All three restaurateurs say navigating through the pandemic is anything but smooth sailing. It’s hard to get into a rhythm because of the virus’ unpredictability and ever-changing rules and regulations.

“As an owner, I feel stress,” Marino says. “Do I hire extra help? Do I order extra food? There are all these variables. It’s day to day. And it’s not easy. I’m just trying to allow people to get back to some sort of normalcy but every week we hear something new.”

A rumor went around in the second week of July that the rising rate of infections would force Gov. Mike DeWine to shut down restaurants again. Although a shutdown didn’t happen, Marino and his colleagues had to be ready for it.

As they do their best to survive, restaurant and bar owners are waiting to see what help comes their way from the federal government. “Everybody is waiting to see what Congress will do on unemployment benefits,” Marino says.

Naffah points to legislation, the Restaurants Act that was introduced in July. Under the measure, the bill would pay restaurants and other food and drink businesses the difference between their estimated 2020 earnings and what they normally would have earned.

“That would be the biggest help they could do for our industry,” Naffah says. “Especially for the mom and pop restaurants; because if this thing continues, they might not make it.”

U.S. Rep. Tim Ryan, D-13, Ohio, a co-sponsor of the Restaurants Act, said he expects Congress to vote on the measure in August or September.

Palumbo, of Selah, says he hopes lawmakers make sure any new funding goes to those who need it most.
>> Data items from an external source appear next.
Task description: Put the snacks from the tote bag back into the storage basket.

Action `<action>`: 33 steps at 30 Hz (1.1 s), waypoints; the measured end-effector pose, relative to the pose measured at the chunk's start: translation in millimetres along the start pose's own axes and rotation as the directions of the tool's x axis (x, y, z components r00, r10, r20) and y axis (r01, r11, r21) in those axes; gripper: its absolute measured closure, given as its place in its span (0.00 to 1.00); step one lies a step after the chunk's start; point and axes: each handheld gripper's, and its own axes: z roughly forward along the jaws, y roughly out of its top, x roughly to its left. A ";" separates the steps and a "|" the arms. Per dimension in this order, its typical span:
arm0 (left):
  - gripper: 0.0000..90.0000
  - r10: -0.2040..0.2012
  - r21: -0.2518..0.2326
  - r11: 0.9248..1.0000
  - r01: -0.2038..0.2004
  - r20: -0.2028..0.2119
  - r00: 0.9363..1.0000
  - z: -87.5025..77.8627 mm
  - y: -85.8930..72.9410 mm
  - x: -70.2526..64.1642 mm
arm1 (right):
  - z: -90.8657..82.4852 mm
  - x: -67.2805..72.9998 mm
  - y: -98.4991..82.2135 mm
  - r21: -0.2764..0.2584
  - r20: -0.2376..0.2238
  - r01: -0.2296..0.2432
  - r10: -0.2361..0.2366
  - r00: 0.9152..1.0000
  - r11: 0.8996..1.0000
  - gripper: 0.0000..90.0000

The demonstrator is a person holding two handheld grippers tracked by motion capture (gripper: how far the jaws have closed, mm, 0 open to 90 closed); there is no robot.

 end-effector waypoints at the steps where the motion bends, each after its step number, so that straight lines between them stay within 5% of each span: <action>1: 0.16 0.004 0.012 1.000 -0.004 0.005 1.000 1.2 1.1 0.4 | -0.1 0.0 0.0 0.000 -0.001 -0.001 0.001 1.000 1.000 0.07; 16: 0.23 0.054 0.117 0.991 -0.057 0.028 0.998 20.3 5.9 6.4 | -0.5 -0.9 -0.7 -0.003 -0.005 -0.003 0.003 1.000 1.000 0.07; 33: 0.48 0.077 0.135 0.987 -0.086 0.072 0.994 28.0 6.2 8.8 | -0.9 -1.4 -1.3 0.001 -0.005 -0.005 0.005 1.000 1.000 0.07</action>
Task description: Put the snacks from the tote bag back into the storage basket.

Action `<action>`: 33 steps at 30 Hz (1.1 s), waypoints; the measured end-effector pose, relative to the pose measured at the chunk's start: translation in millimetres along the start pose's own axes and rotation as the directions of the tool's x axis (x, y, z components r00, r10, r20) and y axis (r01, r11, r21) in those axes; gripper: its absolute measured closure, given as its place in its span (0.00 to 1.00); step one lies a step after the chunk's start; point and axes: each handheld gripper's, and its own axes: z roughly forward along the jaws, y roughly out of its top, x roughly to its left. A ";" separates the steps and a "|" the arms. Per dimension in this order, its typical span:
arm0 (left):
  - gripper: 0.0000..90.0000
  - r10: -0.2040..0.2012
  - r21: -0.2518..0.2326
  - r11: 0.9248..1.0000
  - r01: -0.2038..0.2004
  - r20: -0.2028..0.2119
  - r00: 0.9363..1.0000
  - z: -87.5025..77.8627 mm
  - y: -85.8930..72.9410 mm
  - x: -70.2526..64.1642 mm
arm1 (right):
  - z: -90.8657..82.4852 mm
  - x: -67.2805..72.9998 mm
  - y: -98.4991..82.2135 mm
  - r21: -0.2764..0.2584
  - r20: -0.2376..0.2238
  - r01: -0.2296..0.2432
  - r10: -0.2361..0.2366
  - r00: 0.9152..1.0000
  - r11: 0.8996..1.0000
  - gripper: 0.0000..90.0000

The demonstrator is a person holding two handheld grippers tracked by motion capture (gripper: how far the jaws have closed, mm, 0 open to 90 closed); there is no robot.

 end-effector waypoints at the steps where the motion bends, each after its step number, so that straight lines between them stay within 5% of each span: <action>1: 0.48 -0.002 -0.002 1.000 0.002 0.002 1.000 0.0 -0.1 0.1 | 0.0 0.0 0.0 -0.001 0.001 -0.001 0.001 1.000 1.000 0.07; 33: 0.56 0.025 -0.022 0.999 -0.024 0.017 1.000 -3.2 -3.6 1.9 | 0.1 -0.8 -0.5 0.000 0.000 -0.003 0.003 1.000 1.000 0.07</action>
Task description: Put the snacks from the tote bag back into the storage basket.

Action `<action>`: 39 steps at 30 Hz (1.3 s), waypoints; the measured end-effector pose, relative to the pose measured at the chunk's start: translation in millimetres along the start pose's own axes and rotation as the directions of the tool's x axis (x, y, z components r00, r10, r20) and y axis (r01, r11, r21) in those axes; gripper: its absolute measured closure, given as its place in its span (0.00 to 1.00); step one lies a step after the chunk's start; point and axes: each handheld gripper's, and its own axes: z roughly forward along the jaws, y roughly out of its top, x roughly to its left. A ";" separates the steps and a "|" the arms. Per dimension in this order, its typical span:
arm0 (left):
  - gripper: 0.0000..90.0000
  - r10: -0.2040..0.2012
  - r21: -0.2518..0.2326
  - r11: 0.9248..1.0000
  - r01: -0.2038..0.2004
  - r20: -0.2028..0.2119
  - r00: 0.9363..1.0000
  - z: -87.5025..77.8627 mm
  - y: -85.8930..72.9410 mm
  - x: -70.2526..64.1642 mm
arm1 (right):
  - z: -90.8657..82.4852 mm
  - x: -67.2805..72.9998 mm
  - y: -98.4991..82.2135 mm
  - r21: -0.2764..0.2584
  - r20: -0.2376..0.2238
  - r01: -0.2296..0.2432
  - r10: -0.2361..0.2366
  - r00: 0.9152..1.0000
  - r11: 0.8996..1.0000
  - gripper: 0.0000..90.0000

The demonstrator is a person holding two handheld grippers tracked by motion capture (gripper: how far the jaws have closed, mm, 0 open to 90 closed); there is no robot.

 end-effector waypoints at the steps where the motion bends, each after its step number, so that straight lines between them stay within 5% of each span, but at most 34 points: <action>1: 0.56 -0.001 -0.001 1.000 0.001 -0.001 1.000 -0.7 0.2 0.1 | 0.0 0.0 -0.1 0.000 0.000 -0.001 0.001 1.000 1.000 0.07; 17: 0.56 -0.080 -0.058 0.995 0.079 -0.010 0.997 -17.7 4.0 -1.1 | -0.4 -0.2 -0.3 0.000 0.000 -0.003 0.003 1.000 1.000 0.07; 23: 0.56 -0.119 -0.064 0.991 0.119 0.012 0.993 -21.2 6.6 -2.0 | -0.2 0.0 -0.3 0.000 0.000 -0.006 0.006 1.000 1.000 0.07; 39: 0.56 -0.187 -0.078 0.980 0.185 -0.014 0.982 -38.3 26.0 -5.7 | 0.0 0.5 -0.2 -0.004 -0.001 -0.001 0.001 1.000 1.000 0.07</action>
“With the last round of funding, there were loopholes and abuses,” he says. “They didn’t define what a small business is. If the big businesses allow the money to go to small businesses, it could do great things.”

The National Restaurant Association is urging the U.S. House of Representatives to pass the Senate version of the $120 billion Restaurants Act.

In a July 15 document titled Blueprint for Restaurant Survival, the National Restaurant Association also called for a second round of Paycheck Protection Program loans with a new focus on small businesses.

The association’s blueprint also calls for a long-term loan program; enhancement of the Employee Retention Tax Credit; and liability protection for restaurants against fraudulent or frivolous lawsuits from customers who claim they were exposed to the coronavirus while they dined.

Pictured: Scachetti’s Ironwood Grille in Canfield recently reopened its dining room.